2. Probable exposure to Mycobacterium tuberculosis unrelated to
work environment. The conversion shall not be recorded on the log
if, after investigation, the employer reasonably determines that the
employee probably converted as a result of exposure unrelated to the
employee's work duties.
3. Probable exposure to Mycobacterium tuberculosis related to
work environment. The conversion shall be recorded on the log if,
after investigation, the employer reasonably determines that the
employee probably converted as a result of exposure related to the
employee's work duties.
4. Inability to determine probable cause of exposure. If, after
reasonably thorough investigation, the employer is unable to
determine whether the employee probably converted as a result of
exposure related to the employee's work duties, the following shall
be done:
a. The conversion shall not be recorded on the log if the
employee was, at all times during which the conversion could have
occurred, assigned to a unit or job classification, which met the
minimal risk, low risk, or very low risk criteria specified in the
CDC Guidelines.
b. In all other cases, the conversion shall be recorded on the
log.
As an initial matter, OSHA notes that the States are not authorized
to provide employers with variances to the Part 1904 regulations, under
either the rule being published today or the former rule. The issuing
of such variances is exclusively reserved to Federal OSHA, to help
ensure the consistency of the data nationwide and to make the data
comparable from state-to-state. OSHA has not adopted the approach
suggested by Kaiser Permanente because the approach is too complex,
does not apply equally to health care and non-health care settings, and
does not provide the clear guidance needed for a regulatory
requirement. However, because the final rule allows employers to rebut
the presumption of work-relatedness if a
[[Page 6017]]
medical evaluation concludes that the TB infection did not arise as a
result of occupational exposure, a physician or other licensed health
care professional could use the CDC Guidelines or another method to
investigate the origin of the case. If such an investigation resulted
in information that demonstrates that the case is not related to a
workplace exposure, the employer need not record the case. For example,
such an investigation might reveal that the employee had been
vaccinated in childhood with the BCG vaccine. The employer may wish, in
such cases, to keep records of the investigation and determination.

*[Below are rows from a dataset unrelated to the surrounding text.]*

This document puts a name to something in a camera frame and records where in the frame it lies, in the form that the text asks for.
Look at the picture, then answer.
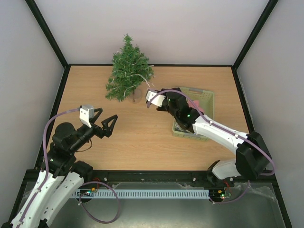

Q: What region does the purple cable loop front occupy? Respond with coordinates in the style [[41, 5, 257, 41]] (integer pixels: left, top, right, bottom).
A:
[[77, 180, 121, 223]]

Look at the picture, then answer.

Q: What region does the white slotted cable duct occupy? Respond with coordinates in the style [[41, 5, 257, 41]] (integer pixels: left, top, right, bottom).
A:
[[71, 189, 209, 199]]

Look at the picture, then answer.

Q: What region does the pink fabric bow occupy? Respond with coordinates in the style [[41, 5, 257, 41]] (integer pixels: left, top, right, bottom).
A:
[[187, 100, 204, 113]]

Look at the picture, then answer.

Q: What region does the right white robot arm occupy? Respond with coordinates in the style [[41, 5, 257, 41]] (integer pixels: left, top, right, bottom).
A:
[[146, 88, 275, 186]]

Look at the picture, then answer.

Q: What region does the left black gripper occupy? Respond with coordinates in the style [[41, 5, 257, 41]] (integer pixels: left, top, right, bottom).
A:
[[70, 108, 119, 153]]

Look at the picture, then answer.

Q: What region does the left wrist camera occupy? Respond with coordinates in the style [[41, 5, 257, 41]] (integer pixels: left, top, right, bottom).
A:
[[79, 104, 94, 128]]

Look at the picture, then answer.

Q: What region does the black aluminium front rail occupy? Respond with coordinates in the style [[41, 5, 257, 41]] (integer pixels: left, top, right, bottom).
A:
[[23, 170, 274, 184]]

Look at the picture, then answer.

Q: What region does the small green christmas tree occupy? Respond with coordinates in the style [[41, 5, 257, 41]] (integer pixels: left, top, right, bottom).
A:
[[104, 33, 155, 103]]

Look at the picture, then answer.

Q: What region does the silver star ornament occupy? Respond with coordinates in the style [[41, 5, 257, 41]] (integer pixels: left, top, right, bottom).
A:
[[173, 122, 190, 133]]

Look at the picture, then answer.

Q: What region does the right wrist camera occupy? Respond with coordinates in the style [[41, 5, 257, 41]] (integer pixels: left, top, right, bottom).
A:
[[146, 89, 166, 108]]

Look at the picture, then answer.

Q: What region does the green perforated plastic basket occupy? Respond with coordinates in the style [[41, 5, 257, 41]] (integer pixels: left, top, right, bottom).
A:
[[171, 86, 215, 142]]

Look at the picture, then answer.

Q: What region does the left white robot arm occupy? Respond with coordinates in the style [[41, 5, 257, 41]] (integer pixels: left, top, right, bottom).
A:
[[2, 105, 118, 228]]

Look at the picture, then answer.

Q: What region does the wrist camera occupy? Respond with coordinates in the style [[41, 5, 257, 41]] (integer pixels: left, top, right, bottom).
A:
[[146, 89, 166, 108], [79, 104, 94, 128]]

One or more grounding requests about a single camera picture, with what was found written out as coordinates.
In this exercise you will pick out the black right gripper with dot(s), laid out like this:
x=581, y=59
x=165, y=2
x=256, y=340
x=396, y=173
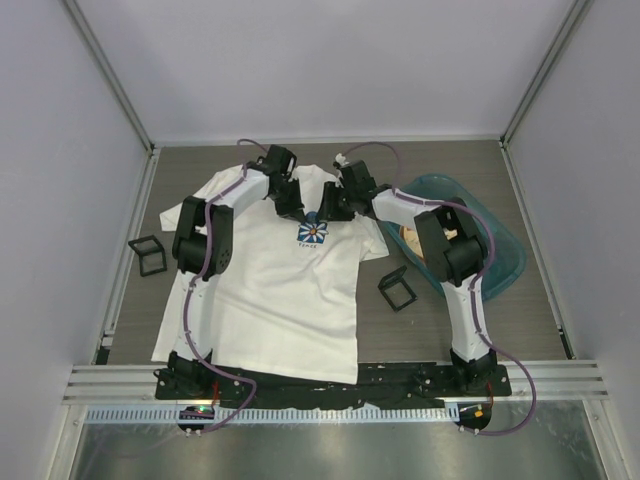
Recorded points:
x=328, y=210

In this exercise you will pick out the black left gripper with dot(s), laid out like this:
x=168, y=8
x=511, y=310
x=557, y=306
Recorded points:
x=295, y=209

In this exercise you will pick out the white t-shirt flower print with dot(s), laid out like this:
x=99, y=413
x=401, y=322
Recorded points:
x=286, y=304

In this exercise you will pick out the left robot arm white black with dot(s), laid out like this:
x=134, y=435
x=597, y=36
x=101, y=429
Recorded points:
x=203, y=249

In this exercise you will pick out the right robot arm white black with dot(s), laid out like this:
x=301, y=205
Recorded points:
x=458, y=249

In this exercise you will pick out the beige plate with bird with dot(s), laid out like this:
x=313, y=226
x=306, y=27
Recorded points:
x=411, y=240

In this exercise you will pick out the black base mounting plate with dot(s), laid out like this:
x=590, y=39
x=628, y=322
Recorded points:
x=385, y=385

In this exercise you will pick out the teal plastic basin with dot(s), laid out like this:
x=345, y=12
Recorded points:
x=510, y=257

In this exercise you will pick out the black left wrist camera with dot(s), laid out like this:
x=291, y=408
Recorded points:
x=279, y=160

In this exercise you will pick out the black frame box right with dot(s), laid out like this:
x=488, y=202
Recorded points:
x=396, y=291

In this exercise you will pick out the black frame box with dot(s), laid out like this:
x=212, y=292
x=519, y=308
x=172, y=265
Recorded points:
x=150, y=253
x=396, y=291

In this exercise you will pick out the black frame box left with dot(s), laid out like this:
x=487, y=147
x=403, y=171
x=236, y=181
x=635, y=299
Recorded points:
x=150, y=253

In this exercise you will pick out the white slotted cable duct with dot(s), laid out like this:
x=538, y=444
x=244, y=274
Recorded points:
x=158, y=414

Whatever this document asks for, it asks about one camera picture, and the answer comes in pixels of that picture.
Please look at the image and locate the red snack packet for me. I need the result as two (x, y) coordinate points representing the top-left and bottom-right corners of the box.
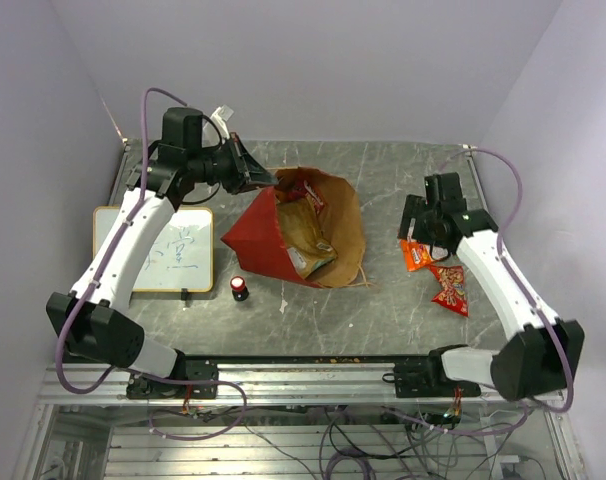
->
(428, 265), (469, 317)

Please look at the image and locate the small whiteboard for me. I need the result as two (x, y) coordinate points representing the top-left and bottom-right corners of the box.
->
(88, 198), (214, 306)

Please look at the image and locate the orange snack packet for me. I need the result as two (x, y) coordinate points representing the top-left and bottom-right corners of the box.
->
(399, 239), (433, 272)

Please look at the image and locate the colourful candy packet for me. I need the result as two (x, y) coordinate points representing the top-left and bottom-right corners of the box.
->
(284, 179), (326, 214)

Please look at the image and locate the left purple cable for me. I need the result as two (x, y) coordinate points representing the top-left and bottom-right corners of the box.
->
(54, 87), (249, 441)

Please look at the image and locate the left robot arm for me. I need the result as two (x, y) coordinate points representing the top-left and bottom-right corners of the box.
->
(46, 106), (277, 397)

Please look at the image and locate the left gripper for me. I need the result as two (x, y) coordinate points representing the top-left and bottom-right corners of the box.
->
(190, 133), (280, 196)

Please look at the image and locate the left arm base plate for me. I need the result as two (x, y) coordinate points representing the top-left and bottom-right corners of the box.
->
(126, 359), (219, 400)

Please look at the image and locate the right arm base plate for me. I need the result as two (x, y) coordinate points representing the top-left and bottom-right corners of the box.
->
(382, 363), (481, 399)

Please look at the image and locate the aluminium frame rail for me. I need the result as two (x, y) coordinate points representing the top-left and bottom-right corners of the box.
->
(36, 361), (565, 406)

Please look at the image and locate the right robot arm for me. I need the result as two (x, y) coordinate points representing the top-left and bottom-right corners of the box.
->
(401, 173), (585, 401)

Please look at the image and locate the red white black button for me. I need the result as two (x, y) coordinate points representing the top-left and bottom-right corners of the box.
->
(230, 276), (249, 302)

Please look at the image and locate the red brown paper bag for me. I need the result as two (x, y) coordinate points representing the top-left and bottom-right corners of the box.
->
(222, 167), (368, 288)

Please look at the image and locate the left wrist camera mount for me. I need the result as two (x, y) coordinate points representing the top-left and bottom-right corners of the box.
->
(207, 105), (234, 145)

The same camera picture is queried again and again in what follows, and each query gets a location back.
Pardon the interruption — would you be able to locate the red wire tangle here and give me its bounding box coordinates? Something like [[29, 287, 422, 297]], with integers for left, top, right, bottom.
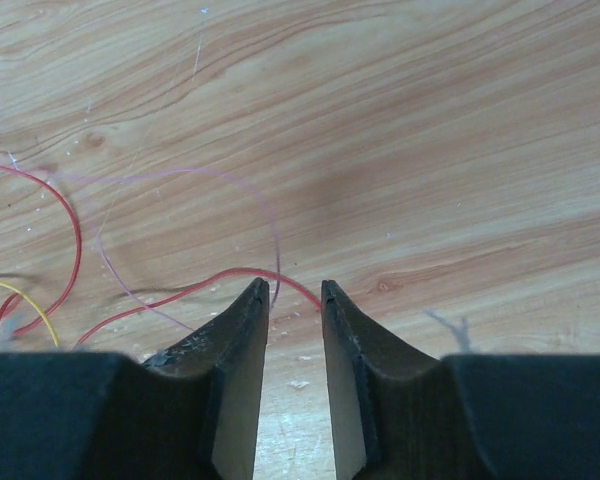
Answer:
[[0, 160, 326, 351]]

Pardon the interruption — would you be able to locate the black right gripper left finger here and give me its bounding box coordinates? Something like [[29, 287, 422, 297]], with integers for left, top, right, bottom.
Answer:
[[0, 278, 269, 479]]

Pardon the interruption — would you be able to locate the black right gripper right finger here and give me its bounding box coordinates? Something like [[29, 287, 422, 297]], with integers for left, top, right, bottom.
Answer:
[[321, 280, 600, 479]]

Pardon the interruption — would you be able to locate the yellow wire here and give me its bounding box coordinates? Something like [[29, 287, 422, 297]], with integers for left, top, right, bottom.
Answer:
[[0, 280, 61, 349]]

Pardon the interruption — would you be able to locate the grey blue wire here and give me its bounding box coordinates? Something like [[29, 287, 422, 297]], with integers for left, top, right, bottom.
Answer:
[[0, 312, 26, 351]]

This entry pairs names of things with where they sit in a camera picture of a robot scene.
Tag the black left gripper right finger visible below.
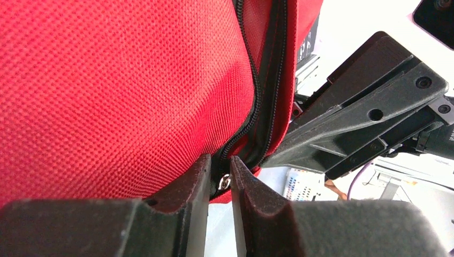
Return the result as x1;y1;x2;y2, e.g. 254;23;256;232
230;156;448;256

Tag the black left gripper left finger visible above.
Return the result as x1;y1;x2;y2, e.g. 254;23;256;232
1;154;211;256

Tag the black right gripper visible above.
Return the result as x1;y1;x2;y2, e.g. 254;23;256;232
261;31;453;179

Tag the red student backpack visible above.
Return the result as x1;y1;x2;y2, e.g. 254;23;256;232
1;1;322;205

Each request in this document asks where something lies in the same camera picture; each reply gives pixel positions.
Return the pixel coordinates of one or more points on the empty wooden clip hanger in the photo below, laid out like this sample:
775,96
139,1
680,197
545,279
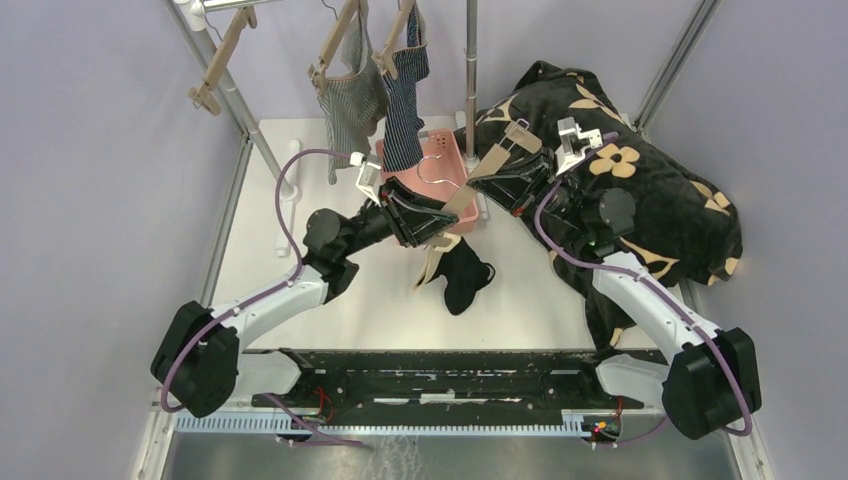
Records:
215,55

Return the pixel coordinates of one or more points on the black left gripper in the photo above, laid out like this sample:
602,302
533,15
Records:
419,217

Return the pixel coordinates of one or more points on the navy striped underwear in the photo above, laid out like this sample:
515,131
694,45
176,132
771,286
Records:
402,148

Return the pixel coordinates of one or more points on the black underwear beige waistband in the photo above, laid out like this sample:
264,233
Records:
465,273

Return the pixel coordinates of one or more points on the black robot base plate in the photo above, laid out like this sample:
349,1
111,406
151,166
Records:
447,388

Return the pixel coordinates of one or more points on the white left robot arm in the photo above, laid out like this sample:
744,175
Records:
198,362

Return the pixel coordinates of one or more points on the right aluminium frame post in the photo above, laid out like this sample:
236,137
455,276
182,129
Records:
693,29

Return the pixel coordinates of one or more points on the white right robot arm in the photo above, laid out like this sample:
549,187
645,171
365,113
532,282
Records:
710,381

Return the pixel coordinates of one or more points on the right metal rack pole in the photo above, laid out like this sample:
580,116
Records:
471,52

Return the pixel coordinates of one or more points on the white slotted cable duct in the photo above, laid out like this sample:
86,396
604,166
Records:
276,422

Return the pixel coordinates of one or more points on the left aluminium frame rail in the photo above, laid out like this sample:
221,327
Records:
225,223

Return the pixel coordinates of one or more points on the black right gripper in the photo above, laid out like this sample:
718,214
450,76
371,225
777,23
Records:
520,184

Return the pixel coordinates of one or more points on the grey striped underwear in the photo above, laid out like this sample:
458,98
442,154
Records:
355,99

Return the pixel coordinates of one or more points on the pink plastic basket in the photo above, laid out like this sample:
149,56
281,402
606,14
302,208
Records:
441,170

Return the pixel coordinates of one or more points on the black floral blanket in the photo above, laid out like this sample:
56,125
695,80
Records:
685,227

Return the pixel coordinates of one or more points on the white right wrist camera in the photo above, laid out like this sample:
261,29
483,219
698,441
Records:
574,144

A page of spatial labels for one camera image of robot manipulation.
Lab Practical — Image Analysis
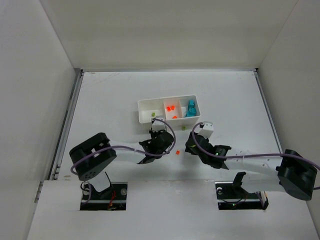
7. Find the large blue lego brick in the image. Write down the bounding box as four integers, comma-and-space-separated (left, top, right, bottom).
185, 106, 197, 117

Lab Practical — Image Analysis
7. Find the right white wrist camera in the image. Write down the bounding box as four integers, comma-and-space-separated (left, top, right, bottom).
198, 121, 214, 139

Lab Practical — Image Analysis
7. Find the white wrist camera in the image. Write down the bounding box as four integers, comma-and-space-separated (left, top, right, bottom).
198, 121, 214, 139
151, 116, 166, 132

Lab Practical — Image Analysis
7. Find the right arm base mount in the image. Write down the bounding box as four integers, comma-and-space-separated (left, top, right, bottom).
215, 172, 269, 211

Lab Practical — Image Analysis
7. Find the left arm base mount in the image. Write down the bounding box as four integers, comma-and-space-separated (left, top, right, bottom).
80, 182, 128, 211

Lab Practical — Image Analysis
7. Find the blue lego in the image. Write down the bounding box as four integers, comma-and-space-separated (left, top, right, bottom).
188, 99, 195, 108

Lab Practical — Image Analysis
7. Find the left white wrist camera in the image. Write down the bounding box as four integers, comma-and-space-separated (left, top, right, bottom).
151, 116, 166, 132

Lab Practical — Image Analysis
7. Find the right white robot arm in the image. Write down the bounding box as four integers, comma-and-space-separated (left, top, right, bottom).
185, 132, 320, 201

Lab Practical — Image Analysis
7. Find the white three-compartment sorting tray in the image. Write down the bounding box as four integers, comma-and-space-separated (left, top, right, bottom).
137, 95, 201, 128

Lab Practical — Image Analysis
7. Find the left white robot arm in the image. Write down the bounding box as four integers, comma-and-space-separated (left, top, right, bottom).
69, 130, 176, 193

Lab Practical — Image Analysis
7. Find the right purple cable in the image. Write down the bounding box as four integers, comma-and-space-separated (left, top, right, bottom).
191, 122, 320, 190

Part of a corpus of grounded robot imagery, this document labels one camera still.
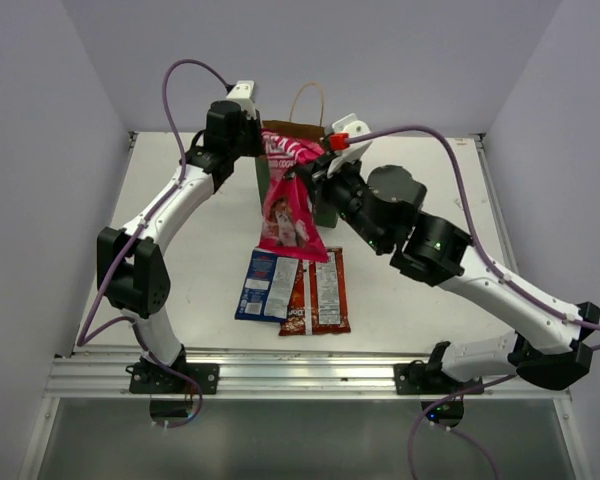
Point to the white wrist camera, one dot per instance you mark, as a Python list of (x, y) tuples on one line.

Section 1904.12 Recording Criteria for Cases Involving Work-Related
Musculoskeletal Disorders
Section 1904.12, entitled ``Recording criteria for cases involving
work-related musculoskeletal disorders,'' provides requirements for
recording work-related musculoskeletal disorders (MSDs). MSDs are
defined in the final recordkeeping rule as ``injuries and disorders of
the muscles, nerves, tendons, ligaments, joints, cartilage, and spinal
discs.''
Paragraph 1904.12(a) establishes the employer's basic obligation to
enter recordable musculoskeletal disorders on the Log and to check the
musculoskeletal disorder column on the right side of the Log when such
a case occurs. The paragraph states that, ``[i]f any of your employees
experiences a recordable work-related musculoskeletal disorder (MSD),
you must record it on the OSHA 300 Log by checking the
``musculoskeletal disorder'' column.'' Paragraph 1904.12(b)(1) contains
the definition of `musculoskeletal disorder' used for recordkeeping
purposes. Paragraphs 1904.12(b)(2) and 1904.12(b)(3) provide answers to
questions that may arise in implementing the basic requirement,
including questions on the work-relatedness of MSDs.
The Proposal
The proposal defined MSDs as ``injuries and illnesses * * *
result[ing] from ergonomic hazards,'' such as lifting, repeated motion,
and repetitive strain and stress on the musculoskeletal system. (61 FR
4046) This language was derived, in part, from the definition of the
term ``cumulative trauma disorders (CTDs),'' used in OSHA's Ergonomics
Program Management Guidelines For Meatpacking Plants (hereafter
``Meatpacking Guidelines''). The 1990 Meatpacking Guidelines used the
term CTDs to cover ``health disorders arising from repeated
biomechanical stress due to ergonomic hazards.'' (Ex. 11 at p. 20.)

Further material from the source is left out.